Ces 242 millions seront-ils suffisants ? Nul ne le sait car il est difficile de prévoir l’utilisation qui sera faite du réseau par les prosumers, celle-ci dépendant de leur autoconsommation et de leur production, deux données aléatoires (ensoleillement…). Sans compter le fait que de nouveaux ménages vont s’équiper…

Des politiques à revoir de toute urgence

Cette mesure est pour le moins scandaleuse quand on sait que, le 30 juin dernier, des milliers de ménages utilisateurs de compteurs à budget ont été privés d’électricité en raison de la gestion du système pendant la crise sanitaire.
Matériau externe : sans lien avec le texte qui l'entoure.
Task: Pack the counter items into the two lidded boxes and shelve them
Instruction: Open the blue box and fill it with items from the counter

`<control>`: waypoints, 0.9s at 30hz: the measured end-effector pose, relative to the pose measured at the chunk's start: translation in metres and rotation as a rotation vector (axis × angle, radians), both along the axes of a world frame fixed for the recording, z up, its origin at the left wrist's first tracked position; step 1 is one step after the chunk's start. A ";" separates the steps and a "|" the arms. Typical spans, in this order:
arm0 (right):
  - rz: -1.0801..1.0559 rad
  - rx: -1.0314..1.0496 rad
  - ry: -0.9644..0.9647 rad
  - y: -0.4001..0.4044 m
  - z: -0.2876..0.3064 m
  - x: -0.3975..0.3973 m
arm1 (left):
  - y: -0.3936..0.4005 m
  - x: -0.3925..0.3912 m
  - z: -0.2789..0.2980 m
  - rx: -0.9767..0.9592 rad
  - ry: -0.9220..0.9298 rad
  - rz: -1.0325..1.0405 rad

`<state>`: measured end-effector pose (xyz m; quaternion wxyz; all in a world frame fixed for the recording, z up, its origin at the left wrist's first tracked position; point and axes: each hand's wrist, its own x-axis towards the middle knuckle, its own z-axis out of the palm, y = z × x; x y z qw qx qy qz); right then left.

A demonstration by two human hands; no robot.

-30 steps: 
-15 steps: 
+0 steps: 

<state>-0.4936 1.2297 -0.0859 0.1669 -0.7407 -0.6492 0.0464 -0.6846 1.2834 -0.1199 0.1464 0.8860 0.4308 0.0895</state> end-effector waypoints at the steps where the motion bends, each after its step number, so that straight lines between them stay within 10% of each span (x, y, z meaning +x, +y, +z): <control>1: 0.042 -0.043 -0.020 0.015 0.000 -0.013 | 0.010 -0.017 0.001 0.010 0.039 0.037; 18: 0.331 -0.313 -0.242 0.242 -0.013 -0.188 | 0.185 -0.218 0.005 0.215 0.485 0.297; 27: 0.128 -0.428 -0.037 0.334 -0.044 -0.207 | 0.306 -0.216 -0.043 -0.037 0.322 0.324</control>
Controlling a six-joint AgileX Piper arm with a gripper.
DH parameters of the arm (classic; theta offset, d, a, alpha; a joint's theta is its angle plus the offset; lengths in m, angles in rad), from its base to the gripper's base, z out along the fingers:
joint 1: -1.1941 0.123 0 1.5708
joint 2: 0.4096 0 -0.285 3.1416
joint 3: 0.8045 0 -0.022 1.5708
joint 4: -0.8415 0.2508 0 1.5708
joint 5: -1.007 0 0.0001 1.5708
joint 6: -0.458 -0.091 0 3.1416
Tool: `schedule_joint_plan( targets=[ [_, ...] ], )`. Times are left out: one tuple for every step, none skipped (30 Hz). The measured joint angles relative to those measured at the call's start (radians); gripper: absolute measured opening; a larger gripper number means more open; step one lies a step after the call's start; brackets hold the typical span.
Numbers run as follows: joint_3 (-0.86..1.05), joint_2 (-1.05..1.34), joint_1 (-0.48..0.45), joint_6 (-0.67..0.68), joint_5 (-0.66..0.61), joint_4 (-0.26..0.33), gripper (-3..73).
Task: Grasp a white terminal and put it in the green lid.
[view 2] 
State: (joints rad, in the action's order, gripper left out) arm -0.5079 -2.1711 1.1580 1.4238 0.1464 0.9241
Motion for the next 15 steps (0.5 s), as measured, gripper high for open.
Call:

Rappelons que ces compteurs permettent avant tout aux fournisseurs de s’assurer du payement de leurs factures et coûtent 40 millions € par an à la collectivité.

De plus, certains craignent que le gouvernement fasse des économies au niveau des subventions au monde associatif et à des organismes comme le RWADE (Réseau wallon pour l'accès durable à l'énergie), qui ont prouvé leur utilité et leur efficacité dans le domaine d’accès durable à l’énergie.

Rappelons enfin que la plupart des citoyennes et citoyens n’ont pas les moyens d’investir dans des panneaux photovoltaïques ou de s’équiper en domotique. En matière de transition énergétique, l’amélioration de l’efficacité énergétique du parc de logement devrait rester la priorité, tant sur le plan social qu’environnemental.